Tahun ini diterapkan larangan mudik ataupun mudik bersyarat melalui aturan penyekatan, kewajiban kelengkapan surat-surat seperti Surat Izin Keluar Masuk/ SIKM, Surat Izin Perjalanan/ SIP, keterangan hasil swab) bagi pelintasbatas kawasan aglomerasi ini.
Akibatnya berbeda dengan tahun pre-pandemi (sebelum 2020), ketika Posko penjagaan di luar kota pada hari-hari besar keagamaan yang biasanya dijaga polisi lalin saja sudah dianggap memadai, kali ini Posko Penjagaan urgensi menjadi wadah kerjasama dari beberapa aparat negara dan pihak lain yang terkait.
Posko Lebaran pada umumnya didirikan di tempat-tempat strategis. Di beberapa daerah kabupaten, Posko dibangun di depan tempat pelayanan publik, seperti Rumah Sakit Umum Daerah. Personil Posko biasanya merupakan tim gabungan kerja sama antara Polisi Lalu Lintas, TNI Angkatan Darat, dan tenaga kesehatan.
Jumlah para pengabdi ini bervariasi, misalnya di salah satu kota kabupaten di Jepara, Posko Ketupat dijaga oleh 7 personil dari Kepolisian, 1 personil TNI AD, 2 orang dari ORARI (Organisasi Amatir Radio Indonesia), 1 orang dari LinMas (Hansip), sedangkan untuk tenaga kesehatan dijaga oleh 2 perawat/ suster dan 1 dokter muda yang bertanggungjawab selama 7 jam shift kerja. Mobil dengan plat luar daerah menjadi target pemeriksaan.
Namun apa boleh buat. Hasrat pulang, kerinduan, dan ikatan emosional tanpa landasan yang logis, atau mungkin kesuntukan di pemukiman sementara (kontrakan) di kota besar tempat mereka bekerja, menjadi godaan bagi sebagian orang untuk menerobos segala palang dan halangan menuju kampung halaman.
Menerobos rintangan menjadi tantangan tersendiri, ibarat tantangan game yang harus dimenangkan, agar dapat berkumpul dengan keluarga besar di tempat asal kelahiran.
Fakta bahwa pemudik dapat membahayakan bukan hanya dirinya sendiri ini, namun juga keluarga yang dicintainya di lokasi tujuan - akibat membawa virus dalam tubuh mereka, rambut, sepatu, pakaian, atau tas - tak lagi diindahkan.
Pandemi yang dulu dipersepsikan sebagai bentuk sebuah cobaan universal, sekarang berubah menjadi godaan lokal - yang dulu terasa begitu menakutkan, kini bertransformasi menjadi satu godaan untuk keluar zona, tidak mematuhi protokol kesehatan, mengakali para petugas, dan sebagainya.

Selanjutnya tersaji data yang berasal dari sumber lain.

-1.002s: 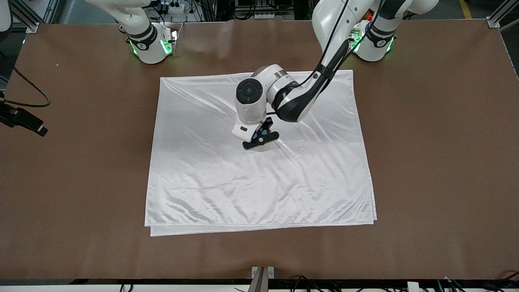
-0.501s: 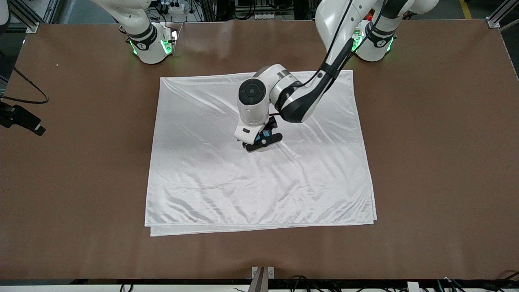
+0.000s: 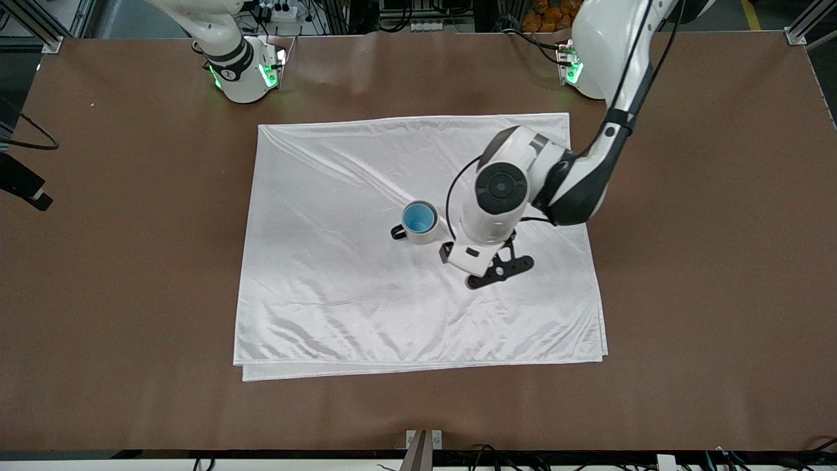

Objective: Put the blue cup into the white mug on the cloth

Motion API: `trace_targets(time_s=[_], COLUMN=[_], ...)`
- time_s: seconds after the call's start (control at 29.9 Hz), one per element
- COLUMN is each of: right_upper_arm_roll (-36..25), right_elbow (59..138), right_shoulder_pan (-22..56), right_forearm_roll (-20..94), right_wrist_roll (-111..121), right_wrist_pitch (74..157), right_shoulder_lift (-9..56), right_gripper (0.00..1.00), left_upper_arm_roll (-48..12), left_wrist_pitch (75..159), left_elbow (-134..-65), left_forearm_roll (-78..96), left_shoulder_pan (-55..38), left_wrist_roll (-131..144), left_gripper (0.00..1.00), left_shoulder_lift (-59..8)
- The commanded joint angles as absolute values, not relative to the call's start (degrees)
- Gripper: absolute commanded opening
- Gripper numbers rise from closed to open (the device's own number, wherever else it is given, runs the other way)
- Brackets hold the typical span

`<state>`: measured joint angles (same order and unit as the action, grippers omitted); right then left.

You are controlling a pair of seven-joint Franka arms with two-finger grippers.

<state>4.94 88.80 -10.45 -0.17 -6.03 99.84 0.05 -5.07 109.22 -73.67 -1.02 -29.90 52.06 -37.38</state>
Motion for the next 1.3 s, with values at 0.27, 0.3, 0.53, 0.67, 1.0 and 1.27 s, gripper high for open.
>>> trace_targets(time_s=[0.27, 0.3, 0.53, 0.67, 1.0, 1.27], right_upper_arm_roll=[4.31, 4.31, 4.31, 4.39, 4.39, 4.48], right_elbow=[87.36, 87.36, 87.89, 88.07, 88.42, 88.42], right_shoulder_pan=[-8.53, -8.61, -8.61, -8.53, -8.44, -8.44], right_forearm_roll=[-2.37, -2.29, -2.02, -2.02, -1.76, -1.76], right_wrist_roll=[-3.34, -3.34, -3.52, -3.52, -3.52, -3.43], right_wrist_pitch=[95.19, 95.01, 94.39, 94.39, 94.39, 94.48], right_shoulder_lift=[-0.26, -0.26, 0.35, 0.35, 0.79, 1.58], right_gripper=[1.0, 1.0, 1.0, 1.0, 1.0, 1.0], left_upper_arm_roll=[-5.45, -5.45, -5.45, -5.45, -5.45, -5.27], left_wrist_pitch=[103.63, 103.28, 101.08, 100.99, 101.16, 101.07], left_elbow=[-74.88, -74.97, -74.97, -74.97, -76.2, -76.55], left_forearm_roll=[-0.88, -0.88, -0.88, -0.88, -1.05, -2.28], left_shoulder_pan=[-15.66, -14.6, -8.53, -5.72, 1.31, 2.9], left_wrist_roll=[30.16, 28.41, 18.38, 15.04, 6.52, -0.52], left_gripper=[1.0, 1.0, 1.0, 1.0, 1.0, 1.0], left_shoulder_lift=[-32.52, -32.17, -30.59, -29.8, -27.34, -24.61])
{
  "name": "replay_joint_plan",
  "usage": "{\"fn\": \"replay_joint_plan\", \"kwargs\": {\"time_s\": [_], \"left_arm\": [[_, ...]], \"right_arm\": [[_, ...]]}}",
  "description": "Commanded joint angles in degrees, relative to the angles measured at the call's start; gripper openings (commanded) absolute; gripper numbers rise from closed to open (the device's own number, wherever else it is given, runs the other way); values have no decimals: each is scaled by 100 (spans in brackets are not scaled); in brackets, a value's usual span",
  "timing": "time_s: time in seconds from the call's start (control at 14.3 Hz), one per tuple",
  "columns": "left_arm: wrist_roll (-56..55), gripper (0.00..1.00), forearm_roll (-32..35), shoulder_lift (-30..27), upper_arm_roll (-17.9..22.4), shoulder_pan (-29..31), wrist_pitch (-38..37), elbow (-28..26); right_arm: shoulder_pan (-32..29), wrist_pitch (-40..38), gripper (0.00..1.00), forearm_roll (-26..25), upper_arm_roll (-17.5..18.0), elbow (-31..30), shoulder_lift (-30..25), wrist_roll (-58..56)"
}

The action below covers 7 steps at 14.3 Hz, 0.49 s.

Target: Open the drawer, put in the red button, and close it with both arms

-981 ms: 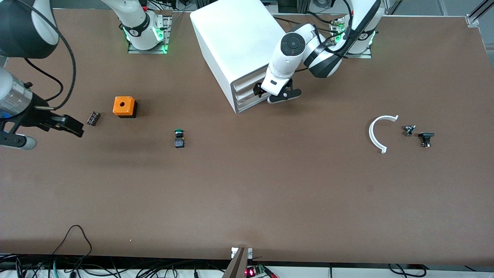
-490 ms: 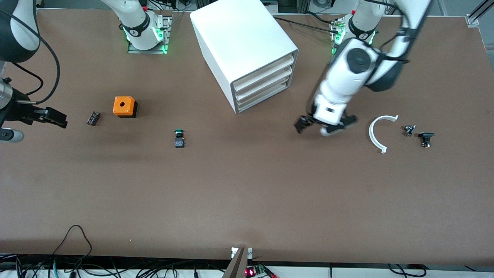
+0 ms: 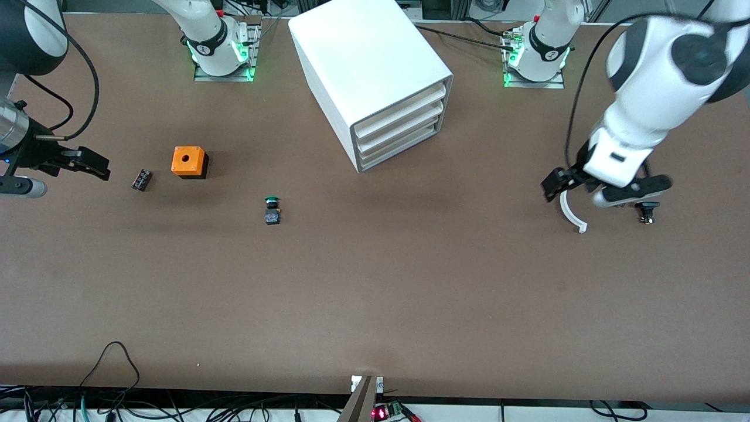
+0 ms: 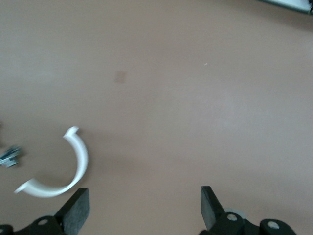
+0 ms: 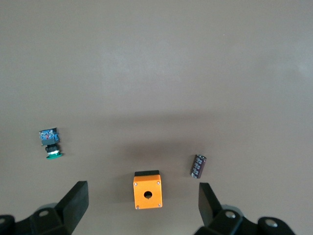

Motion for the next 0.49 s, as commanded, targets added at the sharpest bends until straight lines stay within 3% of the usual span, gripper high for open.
{"fn": "replay_joint_plan", "kwargs": {"time_s": [0.0,0.21,0.42], "left_arm": [[398,100,-6,-165,246,-25,-1100,576],[408,100,-6,-315,483,-25,-1814,902],[417,100,-6,-289,475,-34,-1992,956]], "right_arm": [[6,333,100,79,-16,-594,-452,-45],[-3,149,100,62,-25,-489,-391,-324],[-12,131,100,97,-17,-453,-364,-388]]}}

Pun pertanyaan klasik timbul kembali: akankah para pekerja urban yang berasal dari rural membawa 'armada baru' dari kampungnya masing-masing pada waktu arus baliknya ke ibu kota?
Hal ini ditengarai akan membawa kesulitan baru, sebagai pintu masuk baru bagi virus, di tengah wabah yang tidak berkesudahan ini.
Mari kita mawas diri tanpa henti dalam menerapkan protokol kesehatan, dengan penuh tanggung jawab, dan juga melaksanakan vaksinasi pada waktunya nanti.